A. The interpretation and implementation of the Resolution should be in
light of the aforementioned fact that it was not originally intended to
apply to the Palestinian entity.
B. The instructions of the Resolution, in principle, relate to states.
C. The Resolution relates to secure and recognized borders. There are not,
nor ever were, such borders with the Palestinians, in contrast to the
historical situation - in various forms - regarding the states on Israel's
borders. It goes without saying that the "Green Line" of the cease fire
agreement was not an international border.
D. The status of the territories of Judea, Samaria and the Gaza Strip are
substantially different than the standing of the Sinai Peninsula, for
example, since these areas were not under a recognized sovereignty of any
state in the period of the outbreak of the Six Days War. That is to say,
there never was a recognized border between Israel and the areas of Judea,
Samaria and the Gaza Strip.
E. Resolution 242 talks of withdrawal "from territories" and not "the
territories", and this was set in order to allow for withdrawal from only
part of the territories.
F. The negotiations should be based, among other things, on the historical
and religious ties to the areas of Judea, Samaria and Gaza; on geographic
data and their effect on Israel's security needs; the size of the
settlements; and the tight ties to Israel and Israeli national interests.
(3) Beyond this it is proper to emphasize that the inclusion of Resolution
242 within the framework of the invitation to the Madrid Conference, that
was the first table where Palestinians sat in formal negotiations with
Israel, was based to a large extent on that a joint Jordanian-Palestinian
delegation was set there.
(4) As mentioned, "secure borders" should be emphasized according to its
simple meaning.
(5) The result is that from a legal standpoint the way that Resolution 242
was implemented in arrangements with the Egyptians has no relevance to the
Palestinian track.
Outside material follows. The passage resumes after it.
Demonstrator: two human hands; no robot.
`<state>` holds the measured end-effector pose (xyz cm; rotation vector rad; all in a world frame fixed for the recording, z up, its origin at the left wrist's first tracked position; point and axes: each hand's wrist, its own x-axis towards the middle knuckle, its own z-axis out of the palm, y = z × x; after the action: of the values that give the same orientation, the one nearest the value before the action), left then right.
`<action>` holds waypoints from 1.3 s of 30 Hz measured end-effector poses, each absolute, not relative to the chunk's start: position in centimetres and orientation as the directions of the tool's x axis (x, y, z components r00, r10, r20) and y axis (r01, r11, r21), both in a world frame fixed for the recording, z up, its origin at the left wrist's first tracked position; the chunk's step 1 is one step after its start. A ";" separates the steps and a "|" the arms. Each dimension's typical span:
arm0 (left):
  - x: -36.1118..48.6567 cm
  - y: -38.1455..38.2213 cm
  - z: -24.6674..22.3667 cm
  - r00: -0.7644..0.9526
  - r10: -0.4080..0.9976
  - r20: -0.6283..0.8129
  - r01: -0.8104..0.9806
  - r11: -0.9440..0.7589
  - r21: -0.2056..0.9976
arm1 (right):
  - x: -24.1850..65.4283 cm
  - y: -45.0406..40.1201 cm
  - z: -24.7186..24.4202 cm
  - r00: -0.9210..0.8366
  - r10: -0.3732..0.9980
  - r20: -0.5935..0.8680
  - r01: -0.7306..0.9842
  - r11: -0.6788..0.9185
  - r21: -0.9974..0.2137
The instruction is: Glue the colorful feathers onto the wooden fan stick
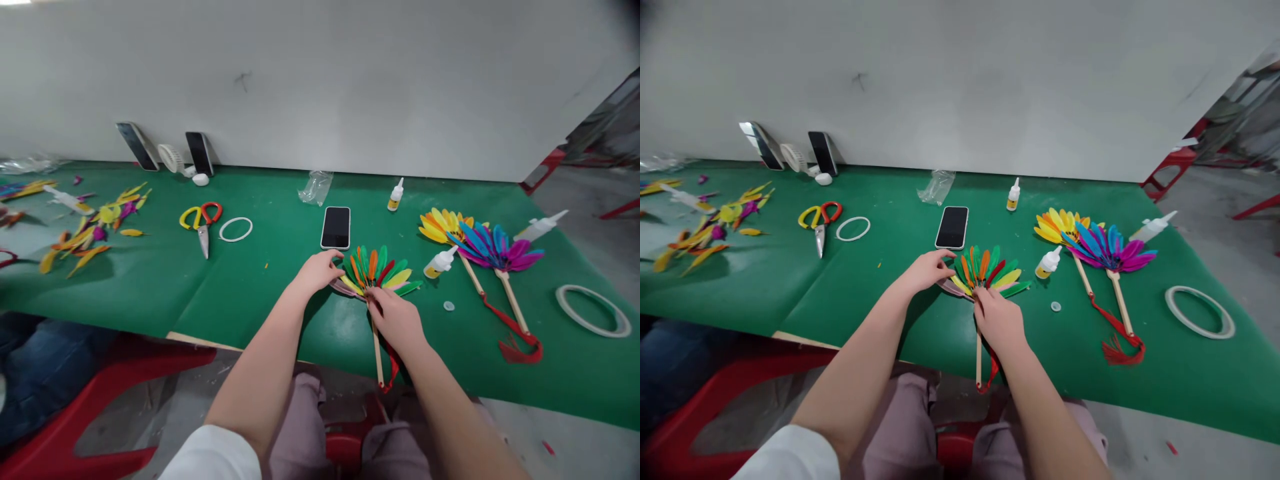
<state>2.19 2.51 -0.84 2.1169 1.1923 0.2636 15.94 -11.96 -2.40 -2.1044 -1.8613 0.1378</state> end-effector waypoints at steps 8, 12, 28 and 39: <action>2.9 2.4 -1.4 0.532 0.843 -0.077 0.679 -0.370 0.634 | 15.9 -11.9 -2.4 0.147 0.978 0.149 0.953 -0.100 -0.285; 3.1 2.5 -1.5 0.535 0.843 -0.062 0.665 -0.374 0.647 | 15.9 -11.9 -2.4 0.140 0.978 0.156 0.956 -0.092 -0.279; 3.2 2.7 -1.9 0.522 0.852 -0.029 0.665 -0.385 0.640 | 15.9 -11.8 -2.5 0.131 0.974 0.187 0.966 -0.083 -0.245; 3.3 2.6 -1.8 0.519 0.855 -0.001 0.660 -0.400 0.636 | 16.0 -11.8 -2.6 0.117 0.973 0.201 0.971 -0.069 -0.231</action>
<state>3.28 2.64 -1.75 2.1823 1.2291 0.4410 16.02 -11.76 -2.62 -2.0952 -1.9038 0.0094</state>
Resolution 242 in no way applies in the Palestinian
context in a way that is the same as it applies to states in the region
covered by this Resolution, that had a common international border with us.
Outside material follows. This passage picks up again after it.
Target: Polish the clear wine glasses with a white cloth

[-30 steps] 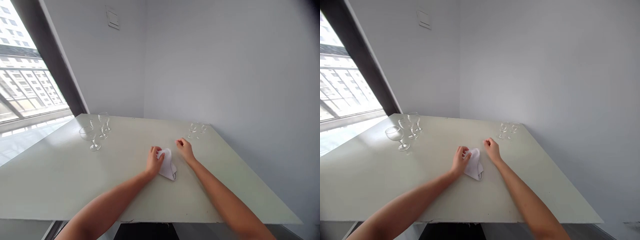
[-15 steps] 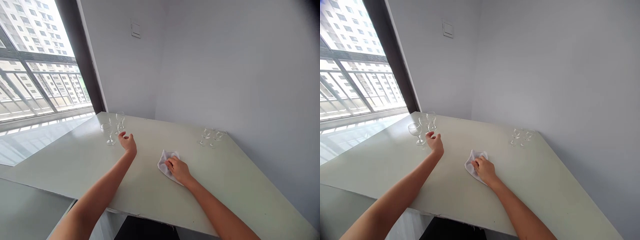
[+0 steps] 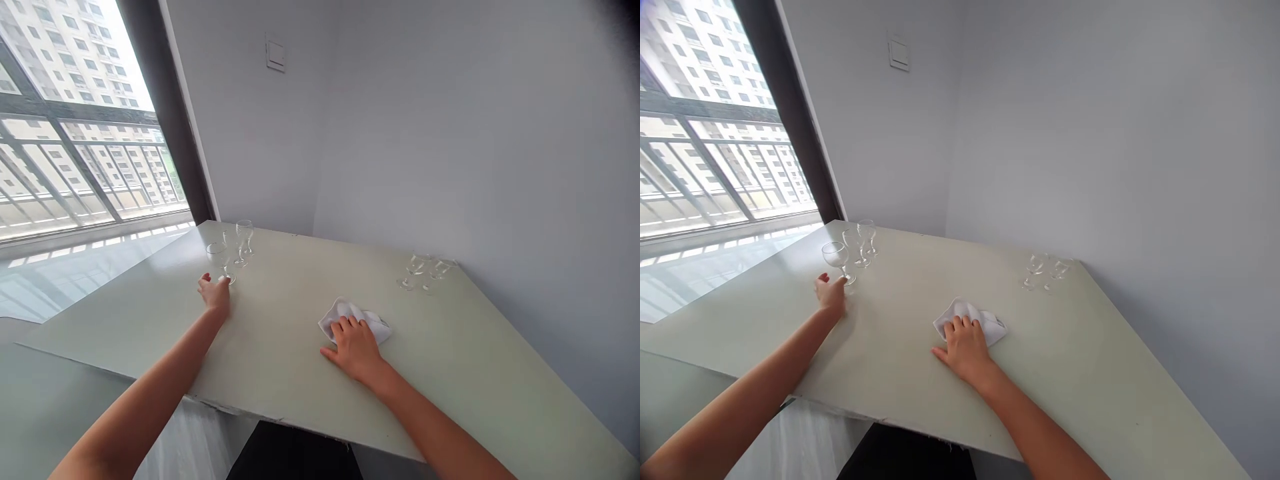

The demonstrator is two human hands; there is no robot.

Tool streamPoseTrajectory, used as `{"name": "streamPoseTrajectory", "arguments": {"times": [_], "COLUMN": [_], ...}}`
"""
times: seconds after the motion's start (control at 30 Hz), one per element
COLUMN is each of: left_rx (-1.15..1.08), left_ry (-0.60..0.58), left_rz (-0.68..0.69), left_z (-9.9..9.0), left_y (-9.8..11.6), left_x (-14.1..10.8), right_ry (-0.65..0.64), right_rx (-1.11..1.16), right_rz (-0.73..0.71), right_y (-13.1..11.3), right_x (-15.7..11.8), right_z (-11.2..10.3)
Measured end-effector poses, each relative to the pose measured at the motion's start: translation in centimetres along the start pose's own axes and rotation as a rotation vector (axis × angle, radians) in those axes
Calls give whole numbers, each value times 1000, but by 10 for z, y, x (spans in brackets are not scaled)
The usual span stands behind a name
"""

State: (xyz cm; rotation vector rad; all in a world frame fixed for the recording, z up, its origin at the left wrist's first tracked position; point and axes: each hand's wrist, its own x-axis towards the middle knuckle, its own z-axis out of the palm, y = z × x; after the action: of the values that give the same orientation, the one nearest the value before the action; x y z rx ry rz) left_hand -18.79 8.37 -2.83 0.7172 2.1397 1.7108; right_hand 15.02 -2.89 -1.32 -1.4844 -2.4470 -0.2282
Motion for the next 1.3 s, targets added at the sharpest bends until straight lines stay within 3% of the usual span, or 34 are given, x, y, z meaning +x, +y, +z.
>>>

It applies only to the extent that its principles are relevant to the
Israeli-Palestinian negotiations.
(6) There is no similarity between the this situation and that in Lebanon
relating to Resolution 425, as there was a historic international border.
(7) The aforesaid does not exhaust Israel's legal arguments on the subject.
(8) This is also Israel's negotiating position, and it was expressed also in
the positions presented by prime ministers in the past.